Crime & Punishment – Blame & Accountability

BLAME & ACCOUNTABILITY

Gee – they go together like a horse and carriage. The CIA Interrogation controversy has been front and center this past week and what stands out, no matter what side you take, is the blame game. Blame the old White House for overstepping authority; blame the new White House for waking up the sleeping dogs. Blame the lawyers. Blame the interrogators. Blame the detainees for being such intrinsically bad people.

A process tinged with so much blame highlights that there is another principle at work here – you could call it Greed (a la Gordon Gecko) and that is the phenomena of skating right to the edge of an ethical question, or ‘getting away with as much as you can’.

The Getting Away With (GAW) principle is the polar opposite of Accountability. In the GAW, the question is never asked about whether something is legal, or moral, or right. Instead the question becomes one of degree and how far you can go without brushing up against laws, moral outrage, the notice of Congress or whatever.

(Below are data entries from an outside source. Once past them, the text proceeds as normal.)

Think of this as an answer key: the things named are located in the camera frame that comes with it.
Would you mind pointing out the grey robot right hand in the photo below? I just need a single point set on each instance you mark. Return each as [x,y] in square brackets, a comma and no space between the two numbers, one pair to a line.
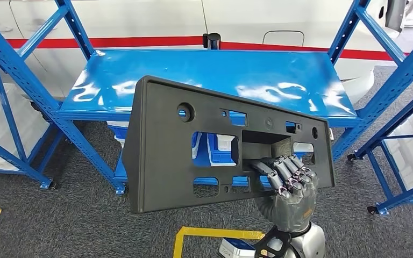
[295,206]

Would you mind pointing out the black plastic mounting plate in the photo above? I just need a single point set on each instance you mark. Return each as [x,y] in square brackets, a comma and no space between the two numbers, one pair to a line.
[156,149]

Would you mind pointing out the blue metal shelf rack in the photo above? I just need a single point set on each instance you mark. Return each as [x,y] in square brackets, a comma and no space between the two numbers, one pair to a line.
[32,171]
[395,124]
[192,71]

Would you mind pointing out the blue plastic bin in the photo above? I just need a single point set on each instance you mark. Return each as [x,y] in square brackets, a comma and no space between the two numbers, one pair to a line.
[215,158]

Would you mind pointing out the white plastic bin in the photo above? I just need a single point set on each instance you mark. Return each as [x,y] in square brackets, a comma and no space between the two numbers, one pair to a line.
[226,142]
[115,124]

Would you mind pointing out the red barrier belt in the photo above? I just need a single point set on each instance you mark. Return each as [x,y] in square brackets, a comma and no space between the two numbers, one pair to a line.
[121,42]
[299,49]

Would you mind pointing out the white car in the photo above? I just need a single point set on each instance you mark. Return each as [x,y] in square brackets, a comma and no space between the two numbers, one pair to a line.
[139,18]

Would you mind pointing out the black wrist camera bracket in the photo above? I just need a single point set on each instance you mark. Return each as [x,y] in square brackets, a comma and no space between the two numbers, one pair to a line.
[270,236]

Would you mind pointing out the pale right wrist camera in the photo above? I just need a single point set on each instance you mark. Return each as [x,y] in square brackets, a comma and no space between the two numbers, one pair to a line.
[235,249]

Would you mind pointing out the black stanchion post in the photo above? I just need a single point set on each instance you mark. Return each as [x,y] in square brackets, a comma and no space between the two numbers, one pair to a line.
[212,41]

If Accountability means taking responsibility for one’s actions, then GAW means not taking responsibility, not even admitting what is obviously happening, but instead pushing the responsibility onto to someone else, i.e. the lawyers, the White House Counsel, the Justice Dept., the CIA, the individual interrogators. Sort of like a musical chairs game where you go as far as you can, do whatever you want, and hope by the time the game is over, someone else is left holding the bag.

If you are wondering what this has to do with RISK – it’s the pushing around of the accountability – responsibility. If risk is going to be addressed in an analytical manner, then you have to examine, and insisit on, accountability.

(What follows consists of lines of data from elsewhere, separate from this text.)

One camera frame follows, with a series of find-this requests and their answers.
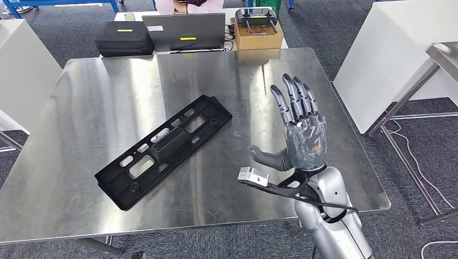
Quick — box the steel workbench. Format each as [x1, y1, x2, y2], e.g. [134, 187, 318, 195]
[0, 47, 392, 257]

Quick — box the white floor cable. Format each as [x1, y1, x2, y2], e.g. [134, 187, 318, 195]
[388, 119, 458, 210]
[420, 240, 458, 259]

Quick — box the white box partition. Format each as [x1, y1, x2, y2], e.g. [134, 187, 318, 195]
[0, 18, 63, 136]
[333, 0, 458, 135]

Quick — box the person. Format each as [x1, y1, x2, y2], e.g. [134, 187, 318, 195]
[154, 0, 225, 15]

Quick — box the black zip case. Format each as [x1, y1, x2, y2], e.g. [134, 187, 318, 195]
[95, 21, 155, 58]

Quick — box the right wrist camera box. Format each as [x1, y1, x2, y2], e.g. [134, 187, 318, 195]
[238, 166, 318, 203]

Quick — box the blue rack with casters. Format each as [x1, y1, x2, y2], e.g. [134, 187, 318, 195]
[2, 0, 120, 19]

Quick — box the grey laptop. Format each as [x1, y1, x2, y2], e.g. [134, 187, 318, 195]
[142, 12, 227, 54]

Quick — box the black plastic panel part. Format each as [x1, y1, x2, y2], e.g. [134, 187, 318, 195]
[94, 94, 233, 212]

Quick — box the black remote controller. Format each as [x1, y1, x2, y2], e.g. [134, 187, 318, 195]
[235, 8, 279, 36]

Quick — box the black cable bundle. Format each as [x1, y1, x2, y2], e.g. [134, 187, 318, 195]
[224, 25, 236, 51]

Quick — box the brown cardboard box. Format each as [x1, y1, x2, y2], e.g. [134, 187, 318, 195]
[234, 22, 285, 51]

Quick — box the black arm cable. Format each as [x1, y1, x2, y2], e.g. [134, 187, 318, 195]
[293, 194, 359, 225]

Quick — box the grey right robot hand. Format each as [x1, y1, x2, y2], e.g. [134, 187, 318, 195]
[247, 73, 328, 172]

So in a corporate setting, say the ENRON debacle – the justice system addresses who was accountable. Who knew what? Who signed the memos? Who shredded? Who decided?

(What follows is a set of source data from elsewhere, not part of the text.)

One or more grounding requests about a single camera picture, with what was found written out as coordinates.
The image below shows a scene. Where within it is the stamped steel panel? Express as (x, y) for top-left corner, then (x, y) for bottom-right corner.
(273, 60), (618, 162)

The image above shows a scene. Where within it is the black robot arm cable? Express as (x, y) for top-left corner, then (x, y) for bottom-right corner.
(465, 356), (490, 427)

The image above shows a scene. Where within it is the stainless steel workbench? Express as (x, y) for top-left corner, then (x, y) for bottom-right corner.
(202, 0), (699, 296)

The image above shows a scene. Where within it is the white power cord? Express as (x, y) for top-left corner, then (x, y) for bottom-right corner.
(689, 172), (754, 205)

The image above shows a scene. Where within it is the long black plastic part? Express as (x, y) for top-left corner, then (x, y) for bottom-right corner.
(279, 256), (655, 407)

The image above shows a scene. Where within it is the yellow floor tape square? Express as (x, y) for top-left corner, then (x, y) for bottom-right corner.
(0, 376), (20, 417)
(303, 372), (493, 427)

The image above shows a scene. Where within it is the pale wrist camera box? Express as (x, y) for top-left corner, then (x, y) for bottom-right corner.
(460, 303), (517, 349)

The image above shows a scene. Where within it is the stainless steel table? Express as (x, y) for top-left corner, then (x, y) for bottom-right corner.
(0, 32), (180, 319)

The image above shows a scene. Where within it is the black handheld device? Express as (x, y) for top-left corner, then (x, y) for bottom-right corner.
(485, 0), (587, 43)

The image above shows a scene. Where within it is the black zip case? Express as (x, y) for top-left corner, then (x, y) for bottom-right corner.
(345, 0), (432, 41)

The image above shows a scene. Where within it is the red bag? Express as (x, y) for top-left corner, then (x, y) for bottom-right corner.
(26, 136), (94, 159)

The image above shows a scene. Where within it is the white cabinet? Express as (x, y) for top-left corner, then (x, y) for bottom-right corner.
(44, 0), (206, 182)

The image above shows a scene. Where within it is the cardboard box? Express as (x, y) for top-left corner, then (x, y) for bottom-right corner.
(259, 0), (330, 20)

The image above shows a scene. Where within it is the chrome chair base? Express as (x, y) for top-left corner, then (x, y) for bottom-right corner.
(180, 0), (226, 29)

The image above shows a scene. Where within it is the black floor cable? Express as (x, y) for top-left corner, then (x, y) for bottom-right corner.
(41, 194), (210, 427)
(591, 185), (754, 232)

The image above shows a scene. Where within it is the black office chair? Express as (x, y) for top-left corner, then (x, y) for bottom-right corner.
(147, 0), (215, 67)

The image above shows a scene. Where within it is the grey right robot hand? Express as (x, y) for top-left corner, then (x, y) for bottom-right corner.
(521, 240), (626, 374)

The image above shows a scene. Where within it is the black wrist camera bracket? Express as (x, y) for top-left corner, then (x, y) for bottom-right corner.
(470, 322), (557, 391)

In government decisions, there is almost a preference for non-accountability. Even though, as an organization with a budget, it should be judged just like a corporation, an association or anything else – there is a tendency for government to say “it’s the system”, as if decisions were made by the eight ball instead of an actual person. If you contribute each government decision made to an actual person, then you have accountability.
Probably why there are so many committees!

Accountability is always the Number One Control!